Il y a quelques jours, je suis allé à la pharmacie. Rien d’extraordinaire me direz-vous !
Certes non, mais ce qui l’est plus c’est ce que j’ai découvert sur le comptoir lorsque je m’en suis approché.
Bien en vue, scotchée avec soin, à un endroit tel que nul ne pouvait y échapper, figurait une annonce intitulée « Nutrition et Bio» et qui précisait en grosses lettres : « NOUVEAUTÉ bracelet EFX Venez le tester GRATUITEMENT».
J’ai attendu le retour de la pharmacienne qui s’était chargée de mon ordonnance.
« De quoi s’agit-il exactement ? » ai-je demandé en prenant bien soin d’afficher mon air le plus angélique.
« C’est un bracelet qui contient un aimant »
« Ah ! Bon ! Et il sert à quoi » ?
« Il améliorerait la santé, l’équilibre… »
J’arborais alors mon plus beau sourire et pointant un doigt accusateur vers son badge qui précisait « Docteur en pharmacie », je lui dis : « Il vous a fallu toutes ces années d’études pour vendre ce genre d’âneries. À quand les pendules et les boules de cristal ? »

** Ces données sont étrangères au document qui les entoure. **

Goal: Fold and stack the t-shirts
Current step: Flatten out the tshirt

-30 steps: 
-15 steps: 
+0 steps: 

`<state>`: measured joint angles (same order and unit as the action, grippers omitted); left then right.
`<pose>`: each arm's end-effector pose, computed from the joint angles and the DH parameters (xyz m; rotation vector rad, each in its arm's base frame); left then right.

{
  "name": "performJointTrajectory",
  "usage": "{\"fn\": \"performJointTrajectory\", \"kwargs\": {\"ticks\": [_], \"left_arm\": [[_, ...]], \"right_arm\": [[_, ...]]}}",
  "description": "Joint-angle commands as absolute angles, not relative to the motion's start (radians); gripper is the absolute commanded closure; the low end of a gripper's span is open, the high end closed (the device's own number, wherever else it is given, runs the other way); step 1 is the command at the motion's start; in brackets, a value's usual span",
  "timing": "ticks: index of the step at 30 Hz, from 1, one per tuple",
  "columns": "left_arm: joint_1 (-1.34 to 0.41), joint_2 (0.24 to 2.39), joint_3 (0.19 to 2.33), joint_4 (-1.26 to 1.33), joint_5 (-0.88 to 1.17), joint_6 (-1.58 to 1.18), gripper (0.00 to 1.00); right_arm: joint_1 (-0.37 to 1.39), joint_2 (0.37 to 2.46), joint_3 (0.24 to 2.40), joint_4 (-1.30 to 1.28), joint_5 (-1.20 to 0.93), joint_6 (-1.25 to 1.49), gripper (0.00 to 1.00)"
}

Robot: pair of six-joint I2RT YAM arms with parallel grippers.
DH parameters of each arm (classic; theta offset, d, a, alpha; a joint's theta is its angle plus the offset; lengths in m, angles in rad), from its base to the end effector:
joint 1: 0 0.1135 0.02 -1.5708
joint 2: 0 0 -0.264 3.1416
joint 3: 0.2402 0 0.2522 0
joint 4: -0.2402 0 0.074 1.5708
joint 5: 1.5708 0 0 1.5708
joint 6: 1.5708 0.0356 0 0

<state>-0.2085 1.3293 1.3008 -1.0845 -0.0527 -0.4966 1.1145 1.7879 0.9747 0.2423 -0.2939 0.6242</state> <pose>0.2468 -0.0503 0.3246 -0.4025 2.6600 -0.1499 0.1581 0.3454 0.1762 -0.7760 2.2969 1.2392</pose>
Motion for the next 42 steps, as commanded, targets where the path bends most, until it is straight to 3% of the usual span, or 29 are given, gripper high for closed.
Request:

Un peu interloquée, elle tenta de se justifier : « Il y a 2 marques qui en font, mais il parait que celle-ci a fait des études… »
Je lui indiquais alors que je serais heureux de connaître ces études et de savoir dans quels journaux elles avaient été publiées.
Comprenant que je l’entrainais sur des terrains mouvants, elle avoua alors : « En fait, moi, je n’y crois pas. Je ne les conseille jamais, mais je suis obligé de les vendre si on me les demande ». Elle ajouta : « Ce n’est pas moi le patron ».
Ne souhaitant pas l’accabler, je n’insistais pas et la laissait finir de préparer mon ordonnance.
Avant de partir je ne pus m’empêcher d’ajouter malicieusement: « Vous voyez, on commence par vendre de l’homéopathie et on finit dans les bracelets magiques ».
Je n’insisterai pas ici sur la nature de ces bracelets, que Florent Martin, vice-président de l’Observatoire Zététique, interrogé sur le sujet à la télévision comparait à une patte de lapin.
Ceux d’entre vous qui souhaitent approfondir la question peuvent se reporter à l’excellent article de Brigite Axelrad disponible sur le site de l’AFIS.
Le site du distributeur avoue d’ailleurs très naïvement dans un français pour le moins perfectible (je cite textuellement) : « Parce qu'il y a une absence de preuves scientifiques claires pour valider la science derrière les dispositifs bioélectriques thérapeutiques, nous soutenons la FDA et l’opinion de la médecine professionnelle, que les avantages réels doivent être dû au pouvoir de la suggestion, jusqu'à preuve du contraire ». En clair, ils ne contestent pas l’avis des scientifiques ni des organismes compétents qui affirment que cet objet n’a aucun pouvoir spécifique.
J’en vois déjà face à leur ordinateur qui se disent : « Ce blogueur nous raconte des histoires, les pharmaciens sont des scientifiques, ils ont une éthique, un conseil de l’ordre, un code de déontologie. Ils ne vendraient jamais une chose pareille… »
C’est pourquoi, quelques jours plus tard, je suis retourné à la pharmacie et, n’écoutant que mon courage, je suis allé photographier l’affiche concernée. Puis je suis ressorti tranquillement, avant que quelqu’un ait eu le temps de me demander des explications, en saluant poliment la compagnie.
La preuve par l’image.
Le code de déontologie des pharmaciens, dans son article R. 4235-1, indique bien que : « Les dispositions du code de déontologie s’imposent à tous les pharmaciens et sociétés d’exercice libéral inscrits à l’un des tableaux de l’ordre » et précise plus loin dans l’article R. 4235-10 que le pharmacien « doit contribuer à la lutte contre le charlatanisme, notamment en s’abstenant de fabriquer, distribuer ou vendre tous objets ou produits ayant ce caractère... »
Comme quoi certains professionnels de santé pensent que les codes de déontologie sont faits pour être écrits, pas pour être suivis.